Kareem Amer, noted Egyptian blogger and democratic activist has not been heard from since 11 PM on February 6. Recently released after four years of imprisonment, Kareem was last seen leaving Tahir Square, the center of the anti-government protests. His friends fear he may have been ambushed and arrested or kidnapped by supporters of Mubarak.
In a recent interview with CyberDissidents.org, Kareem remarked:
America must stop protecting the Egyptian regime. Don’t be fooled by Egyptian propaganda which suggests that the regime opposes Islamist extremism. In fact, fundamentalism is secretly supported by totalitarian regimes in the region, foremost among them Egypt. This is in order to say to the West, “Look, there are these fundamentalists, and our stable secular dictatorship is the only alternative.”

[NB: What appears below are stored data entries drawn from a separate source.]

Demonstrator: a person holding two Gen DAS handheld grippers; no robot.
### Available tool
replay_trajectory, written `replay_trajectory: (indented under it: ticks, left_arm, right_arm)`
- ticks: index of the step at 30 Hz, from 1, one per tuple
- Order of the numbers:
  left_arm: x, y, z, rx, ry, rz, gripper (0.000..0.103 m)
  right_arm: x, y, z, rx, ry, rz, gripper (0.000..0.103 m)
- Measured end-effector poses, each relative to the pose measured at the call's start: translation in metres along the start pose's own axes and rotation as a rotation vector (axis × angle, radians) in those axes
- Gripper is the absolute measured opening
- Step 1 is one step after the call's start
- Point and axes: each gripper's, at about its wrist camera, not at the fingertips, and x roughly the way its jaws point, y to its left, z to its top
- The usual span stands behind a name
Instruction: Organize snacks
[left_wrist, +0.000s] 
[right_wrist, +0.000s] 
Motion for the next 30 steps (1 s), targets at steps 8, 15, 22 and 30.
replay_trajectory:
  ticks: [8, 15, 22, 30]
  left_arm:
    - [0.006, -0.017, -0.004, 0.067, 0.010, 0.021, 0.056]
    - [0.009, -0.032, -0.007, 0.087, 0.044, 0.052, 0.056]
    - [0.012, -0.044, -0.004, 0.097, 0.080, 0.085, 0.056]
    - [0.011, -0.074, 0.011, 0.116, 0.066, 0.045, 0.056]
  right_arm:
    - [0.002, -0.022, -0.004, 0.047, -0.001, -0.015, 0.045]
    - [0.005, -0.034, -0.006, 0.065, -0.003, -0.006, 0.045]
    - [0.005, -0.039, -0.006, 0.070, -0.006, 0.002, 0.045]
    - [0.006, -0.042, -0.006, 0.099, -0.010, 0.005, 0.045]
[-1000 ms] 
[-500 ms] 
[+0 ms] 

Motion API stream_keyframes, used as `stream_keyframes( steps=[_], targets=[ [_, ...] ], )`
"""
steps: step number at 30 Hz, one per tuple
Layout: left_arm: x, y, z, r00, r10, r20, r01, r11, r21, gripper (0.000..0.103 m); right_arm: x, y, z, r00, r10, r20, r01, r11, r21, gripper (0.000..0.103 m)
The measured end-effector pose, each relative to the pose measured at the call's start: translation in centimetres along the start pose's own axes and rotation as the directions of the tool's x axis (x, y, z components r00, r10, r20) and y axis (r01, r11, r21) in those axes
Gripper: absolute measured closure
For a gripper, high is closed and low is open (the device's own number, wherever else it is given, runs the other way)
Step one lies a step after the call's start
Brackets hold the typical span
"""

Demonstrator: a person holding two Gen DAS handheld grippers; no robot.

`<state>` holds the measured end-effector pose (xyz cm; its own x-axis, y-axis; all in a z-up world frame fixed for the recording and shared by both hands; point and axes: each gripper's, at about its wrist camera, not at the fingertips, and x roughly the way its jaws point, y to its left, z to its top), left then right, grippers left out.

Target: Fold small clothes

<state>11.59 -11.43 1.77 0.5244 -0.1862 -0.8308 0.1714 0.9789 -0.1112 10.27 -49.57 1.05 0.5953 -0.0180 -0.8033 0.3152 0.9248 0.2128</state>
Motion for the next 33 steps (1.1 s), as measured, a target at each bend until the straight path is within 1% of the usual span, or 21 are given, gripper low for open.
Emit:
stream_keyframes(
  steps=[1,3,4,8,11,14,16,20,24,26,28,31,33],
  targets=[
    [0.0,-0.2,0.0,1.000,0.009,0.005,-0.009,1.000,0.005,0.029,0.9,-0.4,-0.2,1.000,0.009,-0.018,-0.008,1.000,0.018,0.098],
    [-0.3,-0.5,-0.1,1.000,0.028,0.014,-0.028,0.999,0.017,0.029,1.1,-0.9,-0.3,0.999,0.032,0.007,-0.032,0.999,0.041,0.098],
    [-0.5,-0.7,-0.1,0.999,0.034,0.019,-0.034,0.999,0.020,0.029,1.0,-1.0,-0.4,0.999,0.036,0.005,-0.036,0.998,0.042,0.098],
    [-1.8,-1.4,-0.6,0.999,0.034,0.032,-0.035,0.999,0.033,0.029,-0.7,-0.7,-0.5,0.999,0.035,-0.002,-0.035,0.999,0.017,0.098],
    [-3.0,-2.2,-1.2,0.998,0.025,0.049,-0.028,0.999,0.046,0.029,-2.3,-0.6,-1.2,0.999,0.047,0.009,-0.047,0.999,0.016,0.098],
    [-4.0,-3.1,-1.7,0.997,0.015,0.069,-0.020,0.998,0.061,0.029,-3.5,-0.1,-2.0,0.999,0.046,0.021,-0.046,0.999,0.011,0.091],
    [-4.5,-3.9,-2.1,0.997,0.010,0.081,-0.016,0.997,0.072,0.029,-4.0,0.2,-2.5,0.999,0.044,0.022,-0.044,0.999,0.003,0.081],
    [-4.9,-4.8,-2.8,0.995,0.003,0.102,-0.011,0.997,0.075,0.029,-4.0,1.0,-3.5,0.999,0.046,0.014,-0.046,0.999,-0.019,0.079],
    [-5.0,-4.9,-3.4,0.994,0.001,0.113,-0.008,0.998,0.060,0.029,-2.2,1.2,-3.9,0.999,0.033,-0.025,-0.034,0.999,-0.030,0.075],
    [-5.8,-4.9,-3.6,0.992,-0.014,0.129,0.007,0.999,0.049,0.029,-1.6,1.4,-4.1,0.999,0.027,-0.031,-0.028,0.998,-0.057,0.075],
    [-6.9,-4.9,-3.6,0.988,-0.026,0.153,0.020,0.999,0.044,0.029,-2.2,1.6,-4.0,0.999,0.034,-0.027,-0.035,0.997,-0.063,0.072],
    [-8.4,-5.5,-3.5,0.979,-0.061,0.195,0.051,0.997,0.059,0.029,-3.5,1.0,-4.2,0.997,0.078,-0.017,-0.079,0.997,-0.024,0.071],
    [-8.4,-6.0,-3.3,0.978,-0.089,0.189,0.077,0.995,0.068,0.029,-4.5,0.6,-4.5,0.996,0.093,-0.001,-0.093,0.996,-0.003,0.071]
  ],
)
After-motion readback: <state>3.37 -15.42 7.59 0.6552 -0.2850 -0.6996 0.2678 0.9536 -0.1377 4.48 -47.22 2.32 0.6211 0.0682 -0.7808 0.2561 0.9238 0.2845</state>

Islamic fundamentalist terrorism is the number one enemy of the United States. The primary driver of this radicalism, and what most increases their numbers, is the absence of freedom — social freedom, political freedom, freedom of speech, etc. People will take various routes to escape oppression, and one of the most dangerous routes is that of religious radicalism, especially since religion in our society is so deeply entrenched in popular culture…
…I totally disagree with the idea that the only alternative to the Egyptian regime is a warmongering theocracy that would threaten other countries such as Israel. The world shouldn’t be fooled by Egyptian propaganda produced for Western consumption that suggests that the current regime is, for example, the only one capable of protecting Israel.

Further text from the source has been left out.